Maurice doit assurer aux Rodriguais cette autonomie qui leur donnera l’occasion de se perfectionner et d’évoluer. Il revient aussi aux Rodriguais de réclamer l’autonomie de leur île et à Maurice de les écouter. Nous faisons partie intégrante de la République. C’est un fait. Mais en 2022, c’est aux Rodriguais d’apporter les changements évoqués ici et attendus par le peuple. Aujourd’hui, il nous faut voir plus grand. C’est le moment de créer une nouvelle histoire avec de nouvelles fondations !

Quel est, selon vous, le secteur qui a le plus besoin de nouvelles bases ?

L’éducation ! L’école à Rodrigues est focalisée sur l’apprentissage académique, alors qu’elle doit assurer l’épanouissement et donner les mêmes chances à tous les enfants. L’éducation, pour reprendre Nelson Mandela, est l’arme la plus puissante.
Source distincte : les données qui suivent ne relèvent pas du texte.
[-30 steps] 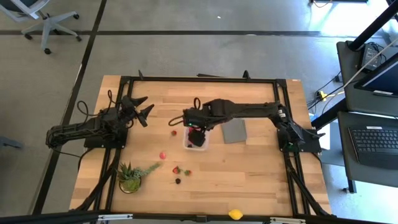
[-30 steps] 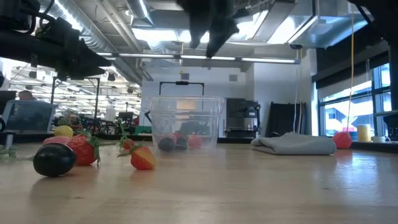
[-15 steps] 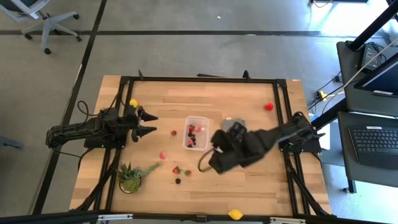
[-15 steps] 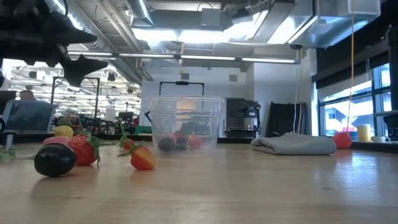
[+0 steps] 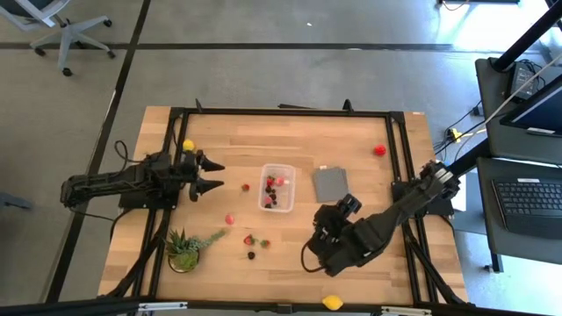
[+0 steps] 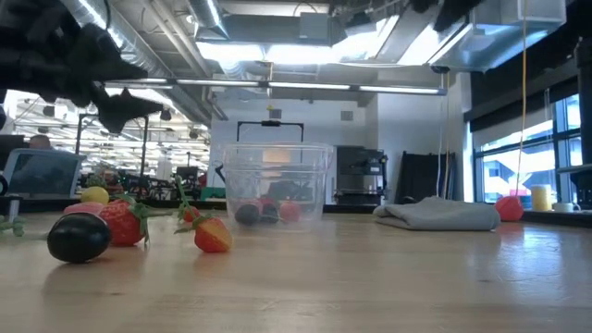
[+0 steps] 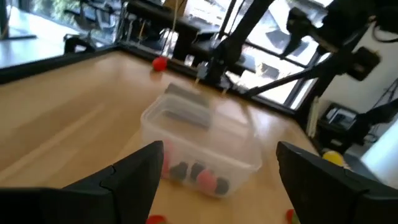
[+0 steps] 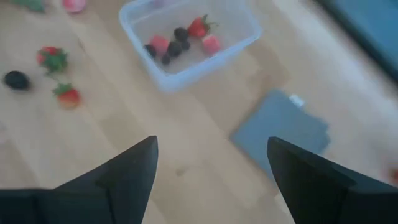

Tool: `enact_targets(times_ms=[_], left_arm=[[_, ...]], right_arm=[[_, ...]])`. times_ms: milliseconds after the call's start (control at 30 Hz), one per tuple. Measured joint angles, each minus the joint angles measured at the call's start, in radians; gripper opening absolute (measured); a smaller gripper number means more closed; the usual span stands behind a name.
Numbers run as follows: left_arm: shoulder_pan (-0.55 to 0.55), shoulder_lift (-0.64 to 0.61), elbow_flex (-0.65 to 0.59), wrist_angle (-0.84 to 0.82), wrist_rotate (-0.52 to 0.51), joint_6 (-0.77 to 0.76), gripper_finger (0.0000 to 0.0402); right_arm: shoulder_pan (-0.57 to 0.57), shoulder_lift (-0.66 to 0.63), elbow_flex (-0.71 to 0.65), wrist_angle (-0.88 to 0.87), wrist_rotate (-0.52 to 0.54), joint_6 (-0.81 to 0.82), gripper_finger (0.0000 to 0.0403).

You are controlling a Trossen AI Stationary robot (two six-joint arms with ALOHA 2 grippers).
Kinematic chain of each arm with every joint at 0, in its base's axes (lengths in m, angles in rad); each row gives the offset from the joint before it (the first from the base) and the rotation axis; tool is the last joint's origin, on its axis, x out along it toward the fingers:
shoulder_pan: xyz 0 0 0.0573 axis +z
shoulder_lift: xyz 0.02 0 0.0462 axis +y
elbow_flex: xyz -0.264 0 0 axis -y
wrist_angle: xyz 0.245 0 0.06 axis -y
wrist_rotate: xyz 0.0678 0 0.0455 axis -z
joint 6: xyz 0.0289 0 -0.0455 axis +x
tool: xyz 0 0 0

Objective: Pick and placing Produce into tupperware
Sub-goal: Put the strawberry into the transparent bin

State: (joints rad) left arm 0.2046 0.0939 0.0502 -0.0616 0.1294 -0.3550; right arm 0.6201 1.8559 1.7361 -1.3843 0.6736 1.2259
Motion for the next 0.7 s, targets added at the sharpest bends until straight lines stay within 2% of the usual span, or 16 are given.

Mais si l’enfant n’est pas armé, comment va-t-il s’épanouir et participer au développement de son pays ? Peut-on juger l’habileté du poisson en lui demandant de grimper à un arbre ? Ce qu’il nous faut, c’est une éducation adaptée à nos étudiants et leur donner le choix : académique et formation. Mais une formation qui est axée sur la professionnalisation des métiers liés à notre contexte, où les jeunes peuvent apprendre la transformation des produits et comprendre la biodiversité marine pour ceux qui s’intéressent à la pêche. À Rodrigues, nous avons besoin d’une vraie école de pêche. Cela dit, tous les secteurs ont besoin d’un nouveau souffle, allant de la culture, de la jeunesse, du social, à l’économie pour plus de création d’emplois… car au final, tous les secteurs sont connectés.

Qu’attendez-vous des élections du 13 février ?

Peu importe quel parti remportera les élections, qu’il agisse selon son agenda électoral pour développer Rodrigues. Nous avons grandement besoin d’un nouveau souffle, respirer un nouvel air. J’attends que l’électorat vote avec une maturité politique pour mettre des personnes capables à la bonne place pour consolider le pays.

Avez-vous été approchée par un parti politique ?

Oui. J’ai eu plusieurs propositions pour ces présentes élections. Vous savez, il ne suffit pas d’avoir une licence en science politique pour se lancer. J’aime faire les choses bien et à fond. Au moment voulu, quand je me lancerai en politique, je me donnerai à fond dans mon engagement. Je ne veux pas faire de la politique maintenant juste pour essayer. Pour le moment, je suis en mode d’observation et d’analyse. On va dire que je suis en apprentissage. À 27 ans, je suis encore jeune, je vais finir certains projets personnels d’abord et consolider ma vie en tant qu’enseignante également. Quand j’aurai la trentaine, je serai alors prête pour faire de la politique avec une maturité économique qui fera de moi une politicienne avec l’envie de faire la différence et être à la tête serait un bonus, pas pour être regardée, mais pour mieux voir la population afin d’être présente pour elle.